Alcanzará el próximo 25 de julio, en pleno Campeonato de Europa Sub-19 la mayoría de edad, pero el pontevedrés Rubén Blanco atesora dentro y fuera del campo una madurez que va más allá de los diecisiete años que a día de hoy lleva escrito en su carnet. Para el de Mos todo lo que le sucede "debes llevarlo con normalidad, sabiendo que el fútbol es un trabajo, aunque siendo consciente de su repercusión e intentando ser como eras antes y nada más."

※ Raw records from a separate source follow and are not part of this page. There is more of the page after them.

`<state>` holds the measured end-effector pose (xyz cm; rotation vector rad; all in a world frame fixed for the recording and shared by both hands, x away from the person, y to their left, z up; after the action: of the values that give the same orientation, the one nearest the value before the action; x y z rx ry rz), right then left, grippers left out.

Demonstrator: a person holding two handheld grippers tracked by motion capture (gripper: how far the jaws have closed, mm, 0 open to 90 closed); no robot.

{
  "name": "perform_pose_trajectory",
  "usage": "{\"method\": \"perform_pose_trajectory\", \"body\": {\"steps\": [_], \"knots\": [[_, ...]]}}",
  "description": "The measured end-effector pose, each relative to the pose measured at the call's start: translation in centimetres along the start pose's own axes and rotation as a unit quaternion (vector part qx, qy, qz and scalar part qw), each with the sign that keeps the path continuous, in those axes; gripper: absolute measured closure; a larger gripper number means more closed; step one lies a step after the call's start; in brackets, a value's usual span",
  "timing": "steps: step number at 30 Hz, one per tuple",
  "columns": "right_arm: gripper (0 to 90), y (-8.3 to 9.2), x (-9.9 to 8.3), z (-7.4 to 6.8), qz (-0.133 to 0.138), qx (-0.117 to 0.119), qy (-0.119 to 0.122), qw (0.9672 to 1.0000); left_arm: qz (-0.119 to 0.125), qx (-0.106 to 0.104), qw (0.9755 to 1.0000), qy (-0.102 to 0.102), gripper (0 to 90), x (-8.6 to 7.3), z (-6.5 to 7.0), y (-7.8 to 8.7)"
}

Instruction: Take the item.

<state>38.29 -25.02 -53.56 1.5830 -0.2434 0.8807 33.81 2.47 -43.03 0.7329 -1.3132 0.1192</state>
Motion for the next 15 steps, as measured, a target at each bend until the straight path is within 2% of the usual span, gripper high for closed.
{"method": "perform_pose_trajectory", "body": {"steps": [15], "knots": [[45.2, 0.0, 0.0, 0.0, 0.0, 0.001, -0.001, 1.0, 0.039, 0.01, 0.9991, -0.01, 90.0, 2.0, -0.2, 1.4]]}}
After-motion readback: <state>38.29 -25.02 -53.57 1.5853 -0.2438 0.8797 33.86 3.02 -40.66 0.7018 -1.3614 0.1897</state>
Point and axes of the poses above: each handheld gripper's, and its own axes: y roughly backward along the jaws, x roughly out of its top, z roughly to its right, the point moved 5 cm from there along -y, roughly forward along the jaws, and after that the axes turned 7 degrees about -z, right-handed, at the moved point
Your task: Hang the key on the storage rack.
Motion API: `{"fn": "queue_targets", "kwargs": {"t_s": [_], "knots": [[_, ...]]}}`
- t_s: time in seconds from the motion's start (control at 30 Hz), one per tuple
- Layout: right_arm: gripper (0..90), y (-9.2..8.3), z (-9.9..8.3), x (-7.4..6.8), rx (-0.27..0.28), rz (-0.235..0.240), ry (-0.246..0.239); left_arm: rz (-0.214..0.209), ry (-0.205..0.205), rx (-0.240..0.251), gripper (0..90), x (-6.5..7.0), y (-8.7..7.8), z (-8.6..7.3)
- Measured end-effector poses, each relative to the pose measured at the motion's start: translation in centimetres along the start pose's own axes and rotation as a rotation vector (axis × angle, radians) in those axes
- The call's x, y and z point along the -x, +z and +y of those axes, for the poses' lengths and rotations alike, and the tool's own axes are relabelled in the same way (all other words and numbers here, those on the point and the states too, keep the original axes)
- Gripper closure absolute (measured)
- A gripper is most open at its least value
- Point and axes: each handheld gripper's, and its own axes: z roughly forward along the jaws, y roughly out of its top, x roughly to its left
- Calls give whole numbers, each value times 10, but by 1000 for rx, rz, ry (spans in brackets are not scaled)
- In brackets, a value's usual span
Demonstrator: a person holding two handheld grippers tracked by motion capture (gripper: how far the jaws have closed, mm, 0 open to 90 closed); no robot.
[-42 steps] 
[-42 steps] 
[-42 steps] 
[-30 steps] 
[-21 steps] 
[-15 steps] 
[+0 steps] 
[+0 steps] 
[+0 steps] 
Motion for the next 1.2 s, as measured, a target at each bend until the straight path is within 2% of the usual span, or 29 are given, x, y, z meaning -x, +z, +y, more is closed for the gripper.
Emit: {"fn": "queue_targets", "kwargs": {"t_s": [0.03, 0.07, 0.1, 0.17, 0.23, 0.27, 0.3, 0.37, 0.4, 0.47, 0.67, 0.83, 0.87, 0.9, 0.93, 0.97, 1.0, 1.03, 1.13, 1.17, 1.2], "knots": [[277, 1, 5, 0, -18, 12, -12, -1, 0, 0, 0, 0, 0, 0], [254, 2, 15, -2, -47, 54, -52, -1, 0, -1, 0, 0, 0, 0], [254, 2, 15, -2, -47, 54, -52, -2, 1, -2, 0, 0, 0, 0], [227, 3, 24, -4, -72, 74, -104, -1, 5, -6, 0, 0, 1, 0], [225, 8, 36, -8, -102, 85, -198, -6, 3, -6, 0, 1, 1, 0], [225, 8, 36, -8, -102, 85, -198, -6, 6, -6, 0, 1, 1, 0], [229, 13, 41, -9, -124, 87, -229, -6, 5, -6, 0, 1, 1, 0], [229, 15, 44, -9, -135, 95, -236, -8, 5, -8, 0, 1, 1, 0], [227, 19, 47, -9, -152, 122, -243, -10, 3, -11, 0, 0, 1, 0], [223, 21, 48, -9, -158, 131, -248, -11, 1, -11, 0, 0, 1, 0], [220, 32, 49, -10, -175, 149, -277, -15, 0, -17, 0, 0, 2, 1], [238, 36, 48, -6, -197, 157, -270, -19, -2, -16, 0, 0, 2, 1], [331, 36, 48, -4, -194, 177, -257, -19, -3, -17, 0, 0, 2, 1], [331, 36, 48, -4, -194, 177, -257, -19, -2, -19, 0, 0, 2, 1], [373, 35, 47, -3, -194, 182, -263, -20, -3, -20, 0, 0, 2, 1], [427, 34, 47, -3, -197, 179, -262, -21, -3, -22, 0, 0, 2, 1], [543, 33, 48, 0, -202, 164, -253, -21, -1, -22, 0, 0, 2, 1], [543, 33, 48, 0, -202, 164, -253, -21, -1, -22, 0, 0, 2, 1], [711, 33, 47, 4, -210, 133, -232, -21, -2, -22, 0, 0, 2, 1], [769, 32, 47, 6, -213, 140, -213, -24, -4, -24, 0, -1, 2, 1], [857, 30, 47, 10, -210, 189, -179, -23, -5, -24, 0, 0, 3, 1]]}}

Después se der protagonista en su club, el Celta de Vigo, durante las últimas jornadas de la pasada temporada, Rubén Blanco quiere ahora firmar un gran Europeo con la Selección que afronta "con muchísima ilusión, después de un año que salió muy bien. Estamos ansiosos porque empiece y llegar a ser campeones de Europa.” En este sentido cree que la Ronda Élite de Polonia que los internacionales disputaron el pasado mes de junio "nos ayudará para este torneo porque nos tocaron equipos muy exigentes y alcanzar la fase final resultó complicado."

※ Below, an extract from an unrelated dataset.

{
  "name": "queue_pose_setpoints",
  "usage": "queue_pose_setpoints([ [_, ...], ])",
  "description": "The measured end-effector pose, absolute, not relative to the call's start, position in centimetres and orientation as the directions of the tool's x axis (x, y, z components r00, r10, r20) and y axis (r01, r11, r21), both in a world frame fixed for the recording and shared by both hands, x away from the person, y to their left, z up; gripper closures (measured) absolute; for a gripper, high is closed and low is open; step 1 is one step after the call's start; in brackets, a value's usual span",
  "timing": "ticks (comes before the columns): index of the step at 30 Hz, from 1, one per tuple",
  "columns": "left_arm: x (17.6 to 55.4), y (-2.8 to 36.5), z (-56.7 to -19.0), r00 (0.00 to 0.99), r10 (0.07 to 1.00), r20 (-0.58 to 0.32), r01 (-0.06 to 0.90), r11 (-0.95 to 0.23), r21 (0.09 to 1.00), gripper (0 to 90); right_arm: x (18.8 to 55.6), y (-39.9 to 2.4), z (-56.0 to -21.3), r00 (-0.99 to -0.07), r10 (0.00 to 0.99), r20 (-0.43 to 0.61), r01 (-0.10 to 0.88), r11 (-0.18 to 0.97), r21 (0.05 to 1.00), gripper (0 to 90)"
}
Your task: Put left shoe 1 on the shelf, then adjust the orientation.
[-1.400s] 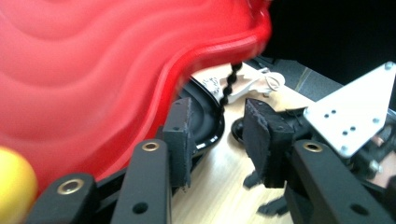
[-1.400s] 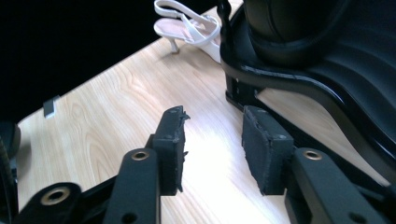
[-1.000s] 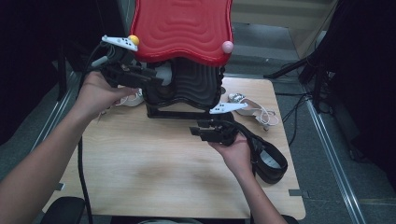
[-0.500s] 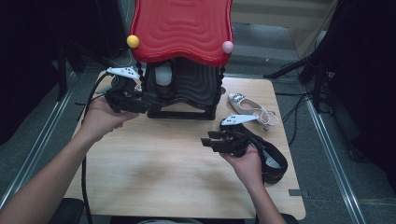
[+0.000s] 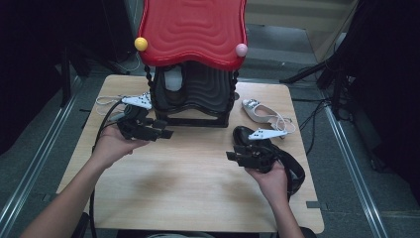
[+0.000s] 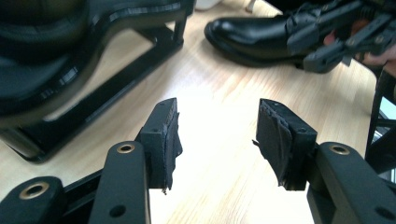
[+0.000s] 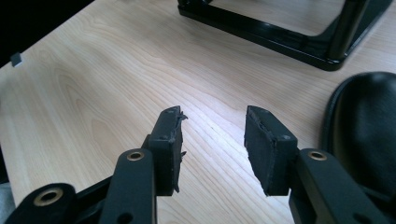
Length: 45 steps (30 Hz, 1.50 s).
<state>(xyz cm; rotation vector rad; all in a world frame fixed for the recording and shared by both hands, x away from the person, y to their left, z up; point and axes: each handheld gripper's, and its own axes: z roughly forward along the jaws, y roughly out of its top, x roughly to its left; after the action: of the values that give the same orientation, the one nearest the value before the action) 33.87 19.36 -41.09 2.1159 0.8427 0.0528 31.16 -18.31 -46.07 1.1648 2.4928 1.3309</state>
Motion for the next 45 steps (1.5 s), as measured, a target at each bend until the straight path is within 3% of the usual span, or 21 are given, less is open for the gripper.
queue_pose_setpoints([
  [19,33.5,17.9,-45.6,0.777,0.563,-0.282,0.570,-0.439,0.694,50.8,29.9,-22.2,-46.0,-0.640,0.730,0.241,0.620,0.304,0.724,57.4],
  [45,34.5,17.3,-46.6,0.791,0.548,-0.273,0.559,-0.464,0.687,50.8,27.2,-28.4,-44.4,-0.530,0.828,0.183,0.658,0.266,0.704,59.8],
])
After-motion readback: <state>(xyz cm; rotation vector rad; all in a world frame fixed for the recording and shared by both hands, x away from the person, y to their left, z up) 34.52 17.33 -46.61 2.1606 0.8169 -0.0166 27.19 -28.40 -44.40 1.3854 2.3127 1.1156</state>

El internacional gallego cuenta con el Capitán de la Selección absoluta como gran referencia para su juego porque "cualquier portero español tiene a Casillas como ídolo. Es un referente para el que todo el que juegue en ese puesto. España tiene una gran tradición en cuestión de guardametas por lo que hay que afrontar las cosas con normalidad, sin ninguna presión extra y hacerlo lo mejor que sabemos".
El estilo de juego que la Selección defiende requiere que los porteros participen más durante los partidos, algo que Rubén tiene asumido, ya que "el fútbol va avanzando y el guardameta debe ser un jugador de campo más, manejar el juego de pies y actuar casi como un libre. Ahora estamos mucho más exigidos."
Con esas premisas afrontan los Sub-19 el estreno frente a Portugal, una selección "que ya hemos estudiado con el míster. Son también parecidos a su combinado absoluto. Hemos estado viendo vídeos y analizando a sus jugadores. Pienso que nosotros debemos ser fieles a nuestro estilo y creo que de esa manera todo saldrá bien", explica.